You can point Checkov to scan an individual file by providing the filename after a -f switch. Say, for example, you had a deployment.yaml file that defined an nginx deployment on a cluster, such as this one from the official Kubernetes repository:

$ checkov -f ./deployment.yaml

Checkov File scan results

You will see that a number of the default checks fail in the case of this one deployment file. For each failed check, the program will offer a reason, a link to a guide for the issue and how to fix it, as well as the range of lines in the file concerned which caused the check to fail:

Checkov Error log

You can also scan multiple files by using the -d option, as in checkov -d /path/to/files/. That will automatically scan all recognised files in the directory, useful for CI/CD runs, for example. If you know that Checkov's rules are too particular for your use case, you could specify the rules to skip in the command using the -s <rule_ids> switch.

Use in CI/CD pipelines.

Checkov offers integrations with common CI/CD pipelines out of the box, from GitHub Actions, to Jenkins, to Gitlab CI and more.

Pipeline (Image credit: Josh Hornsby/BridgeCrew)

This is where the customisation of checks for your use case is paramount, as without a pass form Checkov, your runners will not complete. If you are managing a resource manually, for example, you should declare that the manifest should not be checked for that particular part. In Kubernetes, the manifest files should contain annotations for the check in the format:

checkov.io/skip#: <check_id>=<suppression_comment>

To use the nginx manifest file from the example above, we would have to edit in suppression lines for all non-relevant rules, such as:

apiVersion: extensions/v1beta1
kind: Deployment
metadata:
  name: k8s-io
  annotations:
    checkov.io/skip1: CKV_K8S_21=This needs to run in the default namespace, I know what I am doing.
  labels:
    app: k8s-io
    version: v1
spec:
  replicas: 2
...

Use in Kubernetes clusters that are already running

If you already have a running Kubernetes cluster, you can apply a special Checkov job manifest to your cluster that will analyse it without making any changes. You will then be able to view the result of the analysis as a Kubernetes job log. If you want to follow along with my steps, you will need to have a Civo Kubernetes cluster running, with kubectl installed, and access to the cluster's KUBECONFIG.
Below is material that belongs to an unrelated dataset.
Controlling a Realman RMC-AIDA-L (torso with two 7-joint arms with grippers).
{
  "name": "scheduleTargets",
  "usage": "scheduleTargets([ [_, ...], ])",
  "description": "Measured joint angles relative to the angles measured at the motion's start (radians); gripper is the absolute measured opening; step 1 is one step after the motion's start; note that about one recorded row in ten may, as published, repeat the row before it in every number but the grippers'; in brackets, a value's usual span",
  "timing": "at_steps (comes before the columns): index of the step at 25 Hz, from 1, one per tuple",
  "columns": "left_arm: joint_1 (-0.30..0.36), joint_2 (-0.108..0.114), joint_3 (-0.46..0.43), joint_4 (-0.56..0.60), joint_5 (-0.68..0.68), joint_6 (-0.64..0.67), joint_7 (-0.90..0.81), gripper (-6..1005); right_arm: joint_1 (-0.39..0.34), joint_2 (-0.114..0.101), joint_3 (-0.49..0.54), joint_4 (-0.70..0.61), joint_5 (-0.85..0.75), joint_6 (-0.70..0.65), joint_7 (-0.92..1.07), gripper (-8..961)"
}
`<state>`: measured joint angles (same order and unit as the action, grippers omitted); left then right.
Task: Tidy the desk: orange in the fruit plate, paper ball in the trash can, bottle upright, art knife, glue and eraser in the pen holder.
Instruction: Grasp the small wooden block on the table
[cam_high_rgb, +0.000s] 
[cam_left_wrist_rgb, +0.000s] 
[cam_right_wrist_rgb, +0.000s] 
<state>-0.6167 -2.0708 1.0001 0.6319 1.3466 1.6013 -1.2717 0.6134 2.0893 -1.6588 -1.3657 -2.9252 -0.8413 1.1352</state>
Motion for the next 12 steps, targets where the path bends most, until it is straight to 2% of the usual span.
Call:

The full instructions are, as always, on the official site here, but I will reproduce the steps as well. Ensuring your kubeconfig context is pointing to your cluster, and run:

$ kubectl apply -f https://raw.githubusercontent.com/bridgecrewio/checkov/master/kubernetes/checkov-job.yaml

namespace/checkov created
serviceaccount/checkov created
clusterrole.rbac.authorization.k8s.io/checkov-view created
clusterrolebinding.rbac.authorization.k8s.io/checkov created
job.batch/checkov created

The job should be done in about 30 seconds, and you can view the status of its completion with kubectl get jobs -n checkov. Once it's complete, you can run kubectl logs job/checkov -n checkov to get a full log output of the cluster scan.

You will notice that you can't customise the checks to be run or skipped, so the job will run the entire test suite. So, while useful to see whether your cluster is well-configured in general, Checkov will not be able to account for any custom decisions you may have chosen to take when running on an existing cluster.

To remove the job and logs, you can run:

kubectl delete clusterrolebinding checkov
kubectl delete namespace checkov

Conclusion

Static analysis is useful for in-place code analysis, especially of long and occasionally unwieldy files such as YAML. By having a tool to analyse our configuration files for best practice, we can prevent misconfigurations and even potential security issues. Checkov is a tool for just that, with an ability to integrate into your continuous delivery pipeline, as well as customisation for your particular set of circumstances and configurations.

This guide was specifically focused on Kubernetes and static analysis of manifest files, but Checkov also has frameworks for Terraform and Cloudformation, meaning you can use a single tool to test a wide variety of Infrastructure as Code.

While intended primarily for pre-build checks, Checkov can be used to analyse a currently running Kubernetes cluster simply by applying a read-only job and viewing the logs.